Guterres told the 15-member Council that ethnic profiling is tearing apart the social fabric of Ethiopia. "All parties must immediately end hostilities without preconditions and seize that opportunity to negotiate a lasting cease-fire." Guterres said more than 2 million people have been displaced in the conflict and millions more need aid, including food, water, shelter, and health care, adding: "At least 400,000 people are living in famine-like conditions."
The United States has also criticized the Ethiopian government for not responding positively to proposals for negotiations and instead publicly calling for the mobilization of militia. It equally condemned the TPLF for expanding its military campaign into the Afar and Amhara regions and neighboring Eritrean Defense Forces for reentering Tigray.
In a statement, Samantha Power, the former US ambassador to the United Nations and current administrator of the US Agency for International Development (USAID), said, "the TPLF's offensive into other regions will only prolong this conflict and the suffering of the Ethiopian people."
"The United States urges the TPLF to halt its offensive and withdraw its forces immediately from the Amhara and Afar regions. It also urges the Amhara regional government to withdraw its forces from western Tigray and the Eritrean government to withdraw its forces immediately and permanently from Ethiopia," Samantha Power said. Both the United States and European Union already raised the alarm over the recent deployment of troops from Eritrea to Ethiopia's Tigray region.

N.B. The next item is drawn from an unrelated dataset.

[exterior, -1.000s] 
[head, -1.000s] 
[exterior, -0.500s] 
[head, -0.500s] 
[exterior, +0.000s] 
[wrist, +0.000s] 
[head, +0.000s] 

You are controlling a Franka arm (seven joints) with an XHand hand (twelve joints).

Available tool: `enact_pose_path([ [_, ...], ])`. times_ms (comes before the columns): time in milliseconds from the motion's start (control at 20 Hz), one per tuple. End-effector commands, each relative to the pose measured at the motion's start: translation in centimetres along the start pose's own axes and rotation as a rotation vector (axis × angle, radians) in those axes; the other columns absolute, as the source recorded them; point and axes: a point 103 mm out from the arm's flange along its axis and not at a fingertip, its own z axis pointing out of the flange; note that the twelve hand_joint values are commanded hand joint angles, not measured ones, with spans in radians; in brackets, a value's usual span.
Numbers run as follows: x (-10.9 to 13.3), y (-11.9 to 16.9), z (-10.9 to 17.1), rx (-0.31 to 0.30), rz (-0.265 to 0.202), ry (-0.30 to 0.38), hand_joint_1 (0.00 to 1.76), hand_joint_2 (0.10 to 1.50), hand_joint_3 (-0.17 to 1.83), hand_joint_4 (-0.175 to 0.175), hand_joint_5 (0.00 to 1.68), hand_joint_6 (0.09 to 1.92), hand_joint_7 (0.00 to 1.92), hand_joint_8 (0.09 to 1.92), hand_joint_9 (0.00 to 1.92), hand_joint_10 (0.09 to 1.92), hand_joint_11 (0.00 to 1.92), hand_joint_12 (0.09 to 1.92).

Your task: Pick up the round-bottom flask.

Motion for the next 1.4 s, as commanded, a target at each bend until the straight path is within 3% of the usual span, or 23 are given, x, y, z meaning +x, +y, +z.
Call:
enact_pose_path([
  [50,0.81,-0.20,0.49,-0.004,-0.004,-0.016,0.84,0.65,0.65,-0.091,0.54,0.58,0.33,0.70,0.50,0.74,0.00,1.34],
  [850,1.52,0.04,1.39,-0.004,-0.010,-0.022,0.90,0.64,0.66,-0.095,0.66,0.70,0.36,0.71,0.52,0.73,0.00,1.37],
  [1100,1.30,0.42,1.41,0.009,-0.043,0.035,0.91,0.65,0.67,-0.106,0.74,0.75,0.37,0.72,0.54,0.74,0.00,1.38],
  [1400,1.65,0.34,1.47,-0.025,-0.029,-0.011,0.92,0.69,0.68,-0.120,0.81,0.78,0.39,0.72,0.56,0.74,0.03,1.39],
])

Despite Power's plea for all warring parties to end hostilities, authorities in Addis Ababa still accuse USAID and other international aid organizations of abetting the conflict and supporting the TPLF. In a tweet, USAID rejected the allegations, saying it "monitors food distributions to ensure we are supporting the neediest, not combatants."
The leader of Tigray forces in Ethiopia, Debretsion Gebremichael, has expressed commitment to a "negotiated end" to the conflict.
In a letter to UN chief Antonio Guterres, Gebremichael said the Tigray side requires an impartial mediator, among other conditions. But he warned that the African Union, whose headquarters are in Ethiopia, "cannot provide any solution to the war". He accused the continental body of "endorsing" one side early in the fighting.
The prospect for talks between Ethiopia's government and the Tigray leadership, who dominated the national government for 27 years before Prime Minister Abiy Ahmed took office, remains deeply challenging. Ethiopia's government earlier this year declared the TPLF a terrorist group.
What began as a political falling-out now threatens to destabilize Africa's second-most populous country. At the same time, all sides have committed abuses in the mix of armed groups that include those from neighboring Eritrea.
Reuters and The Associated Press contributed to this report.